YOUR TASK: Would you transcribe the listing exactly as it stands, minus any images?

GIVEN DATA:
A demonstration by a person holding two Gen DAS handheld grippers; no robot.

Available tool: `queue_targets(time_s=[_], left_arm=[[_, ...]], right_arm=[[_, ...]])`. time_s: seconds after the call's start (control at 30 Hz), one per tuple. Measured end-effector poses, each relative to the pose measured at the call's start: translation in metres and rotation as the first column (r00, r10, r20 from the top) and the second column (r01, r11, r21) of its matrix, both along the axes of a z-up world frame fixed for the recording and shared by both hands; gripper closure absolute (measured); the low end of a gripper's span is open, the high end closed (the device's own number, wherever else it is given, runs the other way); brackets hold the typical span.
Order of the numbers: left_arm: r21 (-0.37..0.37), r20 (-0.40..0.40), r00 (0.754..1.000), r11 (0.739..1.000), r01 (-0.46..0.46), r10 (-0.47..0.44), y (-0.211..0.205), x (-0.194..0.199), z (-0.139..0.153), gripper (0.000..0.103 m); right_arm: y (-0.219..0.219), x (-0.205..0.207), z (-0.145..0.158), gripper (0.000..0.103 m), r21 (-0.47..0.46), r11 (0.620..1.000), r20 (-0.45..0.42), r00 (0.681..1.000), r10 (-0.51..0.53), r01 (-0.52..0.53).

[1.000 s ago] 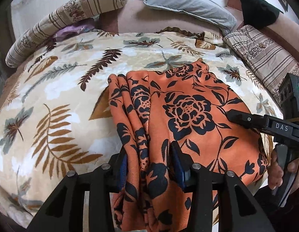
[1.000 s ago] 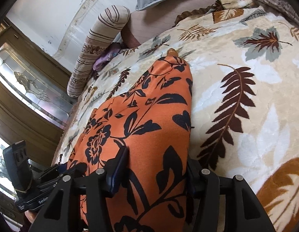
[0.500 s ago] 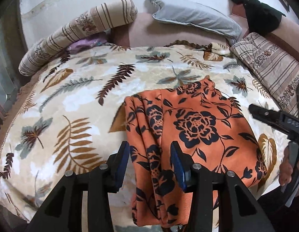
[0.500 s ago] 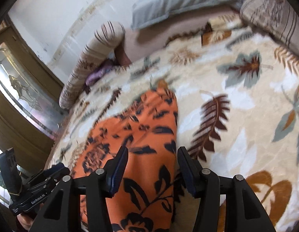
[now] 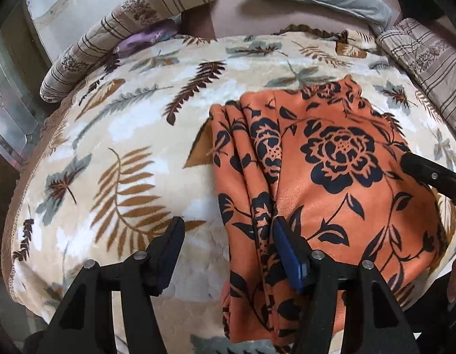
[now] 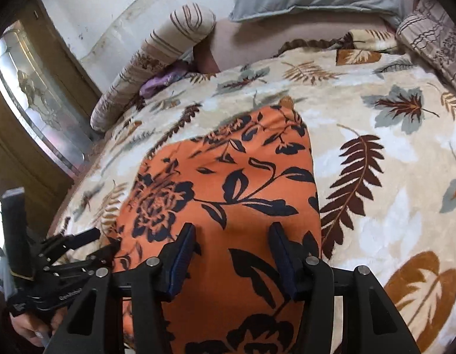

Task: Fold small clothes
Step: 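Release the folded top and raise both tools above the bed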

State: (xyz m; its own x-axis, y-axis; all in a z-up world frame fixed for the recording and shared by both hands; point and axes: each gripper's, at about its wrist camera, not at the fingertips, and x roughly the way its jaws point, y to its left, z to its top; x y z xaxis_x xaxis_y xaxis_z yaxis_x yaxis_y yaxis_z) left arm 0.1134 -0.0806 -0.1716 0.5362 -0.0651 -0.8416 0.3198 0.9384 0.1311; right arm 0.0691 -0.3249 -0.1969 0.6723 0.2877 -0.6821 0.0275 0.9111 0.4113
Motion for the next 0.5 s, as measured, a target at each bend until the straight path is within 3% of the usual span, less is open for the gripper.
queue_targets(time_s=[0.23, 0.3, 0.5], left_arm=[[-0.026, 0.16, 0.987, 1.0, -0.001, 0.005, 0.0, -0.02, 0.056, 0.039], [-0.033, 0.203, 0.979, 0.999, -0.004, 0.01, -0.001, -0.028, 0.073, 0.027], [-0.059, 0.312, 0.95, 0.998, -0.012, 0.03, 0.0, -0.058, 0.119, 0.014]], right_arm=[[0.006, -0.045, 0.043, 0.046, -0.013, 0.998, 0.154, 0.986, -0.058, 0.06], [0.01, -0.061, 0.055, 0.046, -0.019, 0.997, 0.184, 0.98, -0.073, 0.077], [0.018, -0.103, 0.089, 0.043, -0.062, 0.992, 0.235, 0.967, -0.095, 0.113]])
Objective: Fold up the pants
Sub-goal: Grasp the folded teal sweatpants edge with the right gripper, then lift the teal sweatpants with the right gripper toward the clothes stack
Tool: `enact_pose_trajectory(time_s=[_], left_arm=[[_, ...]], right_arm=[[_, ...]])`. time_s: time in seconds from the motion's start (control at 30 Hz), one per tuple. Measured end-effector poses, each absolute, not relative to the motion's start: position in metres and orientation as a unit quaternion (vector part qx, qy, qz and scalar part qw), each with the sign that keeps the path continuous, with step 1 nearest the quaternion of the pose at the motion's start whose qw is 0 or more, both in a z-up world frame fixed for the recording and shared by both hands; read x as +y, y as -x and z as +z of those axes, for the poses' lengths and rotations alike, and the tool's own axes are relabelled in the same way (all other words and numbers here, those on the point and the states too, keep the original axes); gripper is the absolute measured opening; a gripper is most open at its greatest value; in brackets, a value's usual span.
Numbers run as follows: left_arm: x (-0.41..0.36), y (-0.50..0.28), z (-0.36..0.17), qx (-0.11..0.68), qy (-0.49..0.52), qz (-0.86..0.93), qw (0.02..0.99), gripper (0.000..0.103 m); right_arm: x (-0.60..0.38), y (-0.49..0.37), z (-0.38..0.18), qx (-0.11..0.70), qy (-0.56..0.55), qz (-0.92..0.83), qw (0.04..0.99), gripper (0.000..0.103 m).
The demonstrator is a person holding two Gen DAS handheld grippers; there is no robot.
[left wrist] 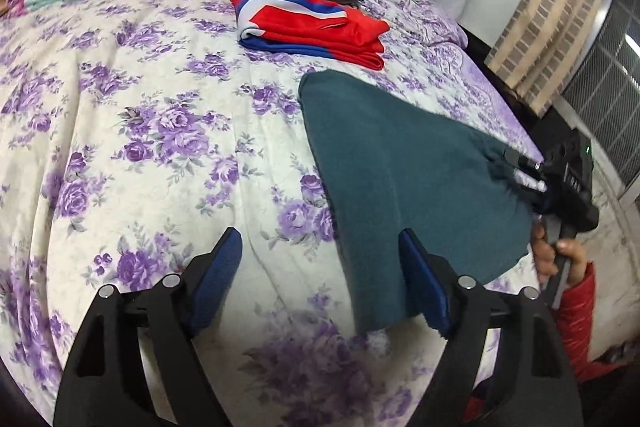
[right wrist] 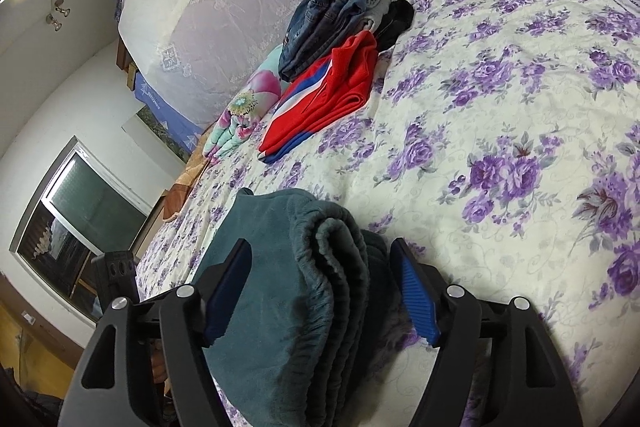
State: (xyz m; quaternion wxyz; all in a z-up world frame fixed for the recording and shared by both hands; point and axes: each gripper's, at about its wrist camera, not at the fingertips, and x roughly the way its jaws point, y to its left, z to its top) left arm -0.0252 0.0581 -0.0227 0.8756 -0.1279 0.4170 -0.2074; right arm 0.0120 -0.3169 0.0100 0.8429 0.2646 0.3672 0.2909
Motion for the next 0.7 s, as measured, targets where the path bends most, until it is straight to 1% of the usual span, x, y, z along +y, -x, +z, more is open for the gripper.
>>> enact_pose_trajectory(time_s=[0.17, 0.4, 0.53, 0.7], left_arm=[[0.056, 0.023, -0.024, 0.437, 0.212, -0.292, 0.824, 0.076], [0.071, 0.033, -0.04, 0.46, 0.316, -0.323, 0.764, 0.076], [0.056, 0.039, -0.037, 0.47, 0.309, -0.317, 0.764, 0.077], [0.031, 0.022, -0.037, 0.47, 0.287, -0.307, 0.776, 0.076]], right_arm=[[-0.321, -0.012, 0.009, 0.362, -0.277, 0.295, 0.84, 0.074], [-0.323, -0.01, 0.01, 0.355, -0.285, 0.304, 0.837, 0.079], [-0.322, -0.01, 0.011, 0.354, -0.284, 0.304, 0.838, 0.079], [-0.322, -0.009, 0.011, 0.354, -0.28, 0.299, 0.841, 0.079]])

REPLY TO THE EXERCISE:
A demonstration by a person holding two Gen DAS handheld grippers; no robot.

Available tool: `queue_targets(time_s=[_], left_arm=[[_, ...]], right_arm=[[_, ...]])`. time_s: seconds after the call's start (control at 30 Hz), one per tuple. Measured end-effector poses, each relative to the pose measured at the call's start: translation in metres and rotation as the first column (r00, r10, r20 from the top) and the second column (r01, r11, r21) of its matrix, both along the axes of a z-up world frame fixed for the recording and shared by both hands; gripper closure absolute (measured); the low end of a gripper's span is open, the high end closed (the device's own number, wherever else it is given, runs the other way); brackets hold the typical span.
Order of the numbers: left_arm: r21 (-0.37..0.37), r20 (-0.40..0.40), r00 (0.754..1.000), r11 (0.739..1.000), r01 (-0.46..0.46), r10 (-0.47..0.44), y (-0.211..0.205), x (-0.194..0.199), z (-0.139..0.153), gripper (0.000..0.103 m); right_arm: y (-0.219..0.219), x (-0.205..0.207), z (-0.145..0.158), gripper (0.000..0.103 m), r21 (-0.47..0.46), r11 (0.620..1.000), r20 (-0.45..0.42), r00 (0.681..1.000), r10 (-0.51..0.53), r01 (-0.52..0.53).

[1.000 s ago] 
[1.000 s ago] 
[0.500 s ago] 
[0.500 s ago] 
[now] 
[now] 

Task: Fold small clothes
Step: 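Release the folded top and raise both tools above the bed
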
State: (xyz m; its own x-axis, y-axis; all in a z-up world frame fixed for the recording and shared by both hands; point and axes: each gripper's, at about its wrist camera, not at the fingertips, and x roughly the way its jaws point, y to its left, z to its top; x y z xaxis_x xaxis_y xaxis_z yaxis_x yaxis_y yaxis_z) left arm 0.1134 -0.0806 -0.1716 0.5362 -0.0651 -0.8416 0.3198 0.9384 0.1311; right arm 0.0691 -0.3249 -0.1969 0.6723 0.2877 -0.6821 0.0275 0.9111 0.4113
Motion for the next 0.5 s, as measured, a target at each bend until the straight path is within 3% of the usual span, less is open for the gripper.
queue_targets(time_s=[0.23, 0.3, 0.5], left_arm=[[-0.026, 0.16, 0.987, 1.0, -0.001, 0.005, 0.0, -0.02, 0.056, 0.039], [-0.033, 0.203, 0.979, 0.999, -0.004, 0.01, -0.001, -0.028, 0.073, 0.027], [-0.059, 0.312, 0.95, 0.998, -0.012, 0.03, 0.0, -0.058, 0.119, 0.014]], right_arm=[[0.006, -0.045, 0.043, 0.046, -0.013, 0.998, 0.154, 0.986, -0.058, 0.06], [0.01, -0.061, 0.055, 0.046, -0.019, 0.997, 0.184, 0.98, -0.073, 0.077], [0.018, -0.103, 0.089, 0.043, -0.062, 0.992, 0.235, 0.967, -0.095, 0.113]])
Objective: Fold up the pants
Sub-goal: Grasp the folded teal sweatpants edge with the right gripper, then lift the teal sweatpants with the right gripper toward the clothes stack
Tool: `enact_pose_trajectory(time_s=[_], left_arm=[[_, ...]], right_arm=[[_, ...]])`. time_s: time in seconds from the motion's start (control at 30 Hz), one per tuple. Measured end-effector poses, each absolute, not relative to the motion's start: position in metres and orientation as a unit quaternion (vector part qx, qy, qz and scalar part qw), each with the sign that keeps the path continuous, with step 1 nearest the quaternion of the pose at the motion's start whose qw is 0 or more, both in a z-up world frame fixed for the recording and shared by both hands; read x as +y, y as -x and z as +z of those axes, for the poses' lengths and rotations alike, and the tool's own axes are relabelled in the same way (all other words and numbers here, those on the point and the states too, keep the original axes); gripper is the absolute measured opening; a gripper is most open at its greatest value; in brackets, a value's usual span.
Numbers run as follows: left_arm: x (-0.41..0.36), y (-0.50..0.28), z (-0.36..0.17), qx (-0.11..0.68), qy (-0.49..0.52), qz (-0.86..0.93), qw (0.02..0.99), gripper (0.000..0.103 m); right_arm: x (-0.60..0.38), y (-0.49..0.37), z (-0.38..0.18), qx (-0.11..0.70), qy (-0.56..0.55), qz (-0.92..0.83), qw (0.04..0.99), gripper (0.000..0.103 m).
The demonstrator is a person holding two Gen DAS handheld grippers; there is no robot.
[left wrist] 
[right wrist] 
State: (xyz m; quaternion wxyz; all in a z-up world frame fixed for the recording and shared by both hands; point and axes: each gripper's, at about its wrist camera, not at the fingertips, and x roughly the way its jaws point, y to its left, z to its top) left arm -0.0252 0.0581 -0.0227 0.8756 -0.1279 0.4170 -0.2074; right arm 0.0120 -0.3169 0.0100 0.8429 0.2646 0.3672 0.2909
Motion for the next 0.7 s, as measured, targets where the path bends most, until it is straight to 1% of the usual span, x, y, z along +y, -x, +z, more is open for the gripper.
>>> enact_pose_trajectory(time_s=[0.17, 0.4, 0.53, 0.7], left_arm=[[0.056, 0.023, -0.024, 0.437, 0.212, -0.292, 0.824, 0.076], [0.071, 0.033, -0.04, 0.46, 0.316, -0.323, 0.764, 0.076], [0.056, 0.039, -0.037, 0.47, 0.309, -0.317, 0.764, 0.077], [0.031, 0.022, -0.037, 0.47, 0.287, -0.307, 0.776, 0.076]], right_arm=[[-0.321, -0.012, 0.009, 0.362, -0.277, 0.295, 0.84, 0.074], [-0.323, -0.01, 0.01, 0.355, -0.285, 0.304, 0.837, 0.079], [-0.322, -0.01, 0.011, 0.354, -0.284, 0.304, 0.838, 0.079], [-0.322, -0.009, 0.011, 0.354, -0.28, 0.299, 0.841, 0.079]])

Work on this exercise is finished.